Output the full listing below exactly; the images stay out.
** Opening Dataset excerpt block **
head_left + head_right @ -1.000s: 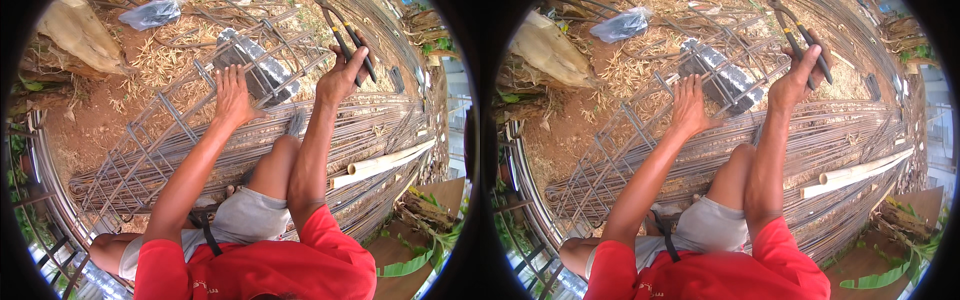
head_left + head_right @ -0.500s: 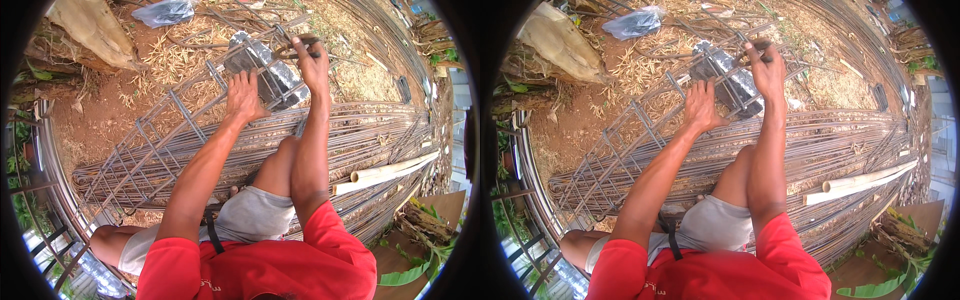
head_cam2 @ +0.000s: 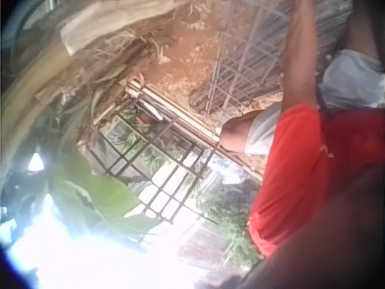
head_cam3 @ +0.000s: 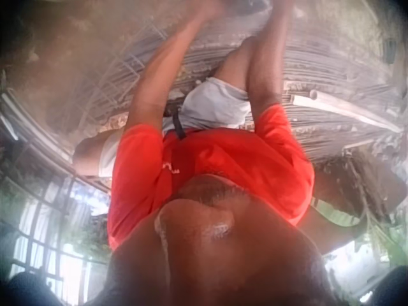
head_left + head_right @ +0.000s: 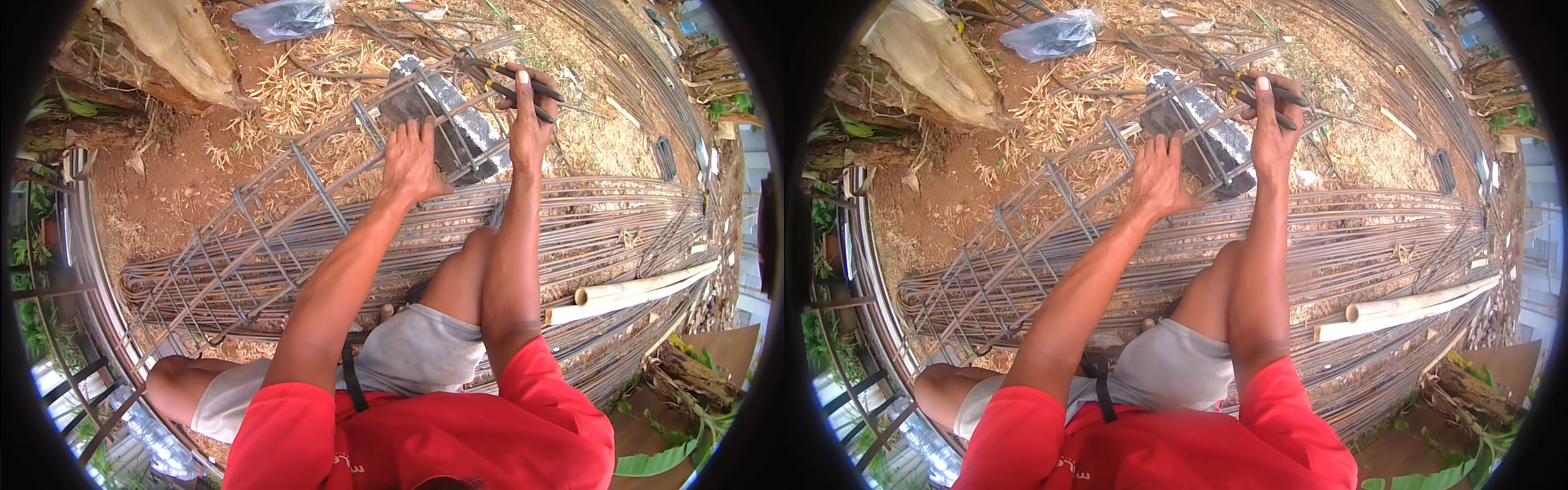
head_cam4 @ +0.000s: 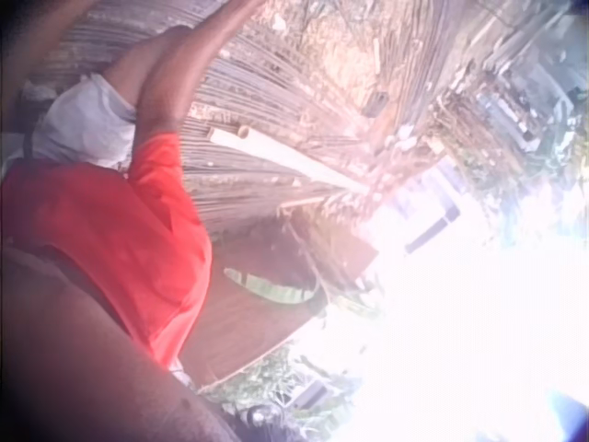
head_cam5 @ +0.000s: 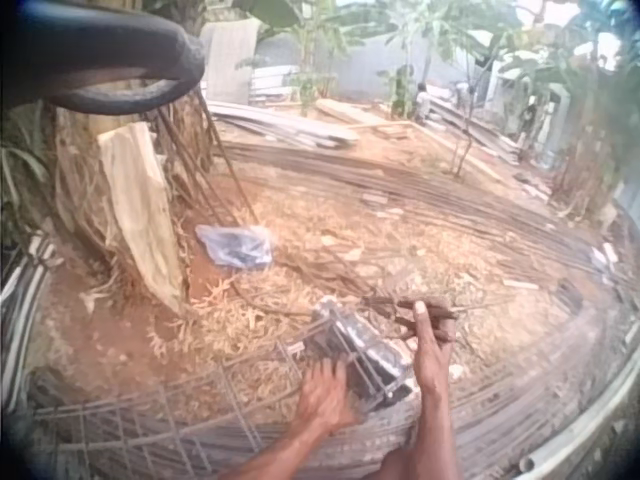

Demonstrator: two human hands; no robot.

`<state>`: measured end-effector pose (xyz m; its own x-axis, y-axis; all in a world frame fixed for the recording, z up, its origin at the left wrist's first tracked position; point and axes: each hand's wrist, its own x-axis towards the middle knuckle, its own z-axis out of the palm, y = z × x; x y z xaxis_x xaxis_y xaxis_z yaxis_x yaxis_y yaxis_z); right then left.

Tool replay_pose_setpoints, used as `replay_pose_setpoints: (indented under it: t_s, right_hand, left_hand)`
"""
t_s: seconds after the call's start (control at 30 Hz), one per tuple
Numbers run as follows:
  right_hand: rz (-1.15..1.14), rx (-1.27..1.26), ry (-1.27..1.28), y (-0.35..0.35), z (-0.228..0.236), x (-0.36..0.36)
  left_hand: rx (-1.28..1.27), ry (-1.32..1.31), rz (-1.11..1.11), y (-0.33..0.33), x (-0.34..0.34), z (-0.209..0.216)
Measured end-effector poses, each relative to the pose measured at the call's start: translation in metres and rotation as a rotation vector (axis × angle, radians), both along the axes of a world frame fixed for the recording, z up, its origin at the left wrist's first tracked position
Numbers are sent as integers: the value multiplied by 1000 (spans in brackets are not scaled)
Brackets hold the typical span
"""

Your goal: The person sits on the ground and uses pliers to tie wire around the intersections of a rebar grid, forming a rebar cage. They repeatedly wrap wire and twist it to secure the structure.

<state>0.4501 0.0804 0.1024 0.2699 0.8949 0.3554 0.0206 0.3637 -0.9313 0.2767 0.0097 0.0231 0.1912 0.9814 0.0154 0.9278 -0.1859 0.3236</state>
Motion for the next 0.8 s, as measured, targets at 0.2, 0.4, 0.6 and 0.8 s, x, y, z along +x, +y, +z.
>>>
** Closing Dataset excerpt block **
- Response to this task:
head_left + head_right @ -1.000s: 
head_left + head_right @ -0.500s: 
head_cam2 @ +0.000s: 
head_cam3 @ +0.000s: 
head_left + head_right @ +0.000s: 
head_cam4 @ +0.000s: 
head_cam5 @ +0.000s: 

Demonstrator: two human hands; no robot.

`<state>`: measured end-effector pose (xyz m; its own x-axis, y-axis; all in a world frame fixed for the recording, z up, its origin at the left wrist's first tracked position; point and axes: each hand's wrist, its own x-axis towards the middle knuckle, its own z-axis out of the palm, y = z × x; x y z xaxis_x xaxis_y xaxis_z yaxis_x yaxis_y yaxis_z); right then left.

Tool replay_pose_setpoints, used as `replay_pose_setpoints: (indented under it: t_s, right_hand, left_hand)`
"""
t_s: seconds after the call's start (control at 30 Hz), one per tuple
Numbers run as follows:
  right_hand: rz (-1.15..1.14), rx (-1.27..1.26), ry (-1.27..1.28), y (-0.35..0.35), z (-0.228..0.236), x (-0.36..0.36)
  left_hand: rx (-1.28..1.27), ry (-1.32..1.31), rz (-1.11..1.11), y (-0.33..0.33), x (-0.34..0.34), z (-0.209..0.216)
Measured end-effector poses, each relative to the pose measured at the call's start: translation in metres and rotation as a rotation vector (axis × angle, radians), both along the axes of a world frame fixed for the recording, z up, its origin at the left wrist's first tracked position
Numbers are sent as integers: the value multiplied by 1000 (spans in brackets are not scaled)
Brackets hold the typical span
"""

Your goal: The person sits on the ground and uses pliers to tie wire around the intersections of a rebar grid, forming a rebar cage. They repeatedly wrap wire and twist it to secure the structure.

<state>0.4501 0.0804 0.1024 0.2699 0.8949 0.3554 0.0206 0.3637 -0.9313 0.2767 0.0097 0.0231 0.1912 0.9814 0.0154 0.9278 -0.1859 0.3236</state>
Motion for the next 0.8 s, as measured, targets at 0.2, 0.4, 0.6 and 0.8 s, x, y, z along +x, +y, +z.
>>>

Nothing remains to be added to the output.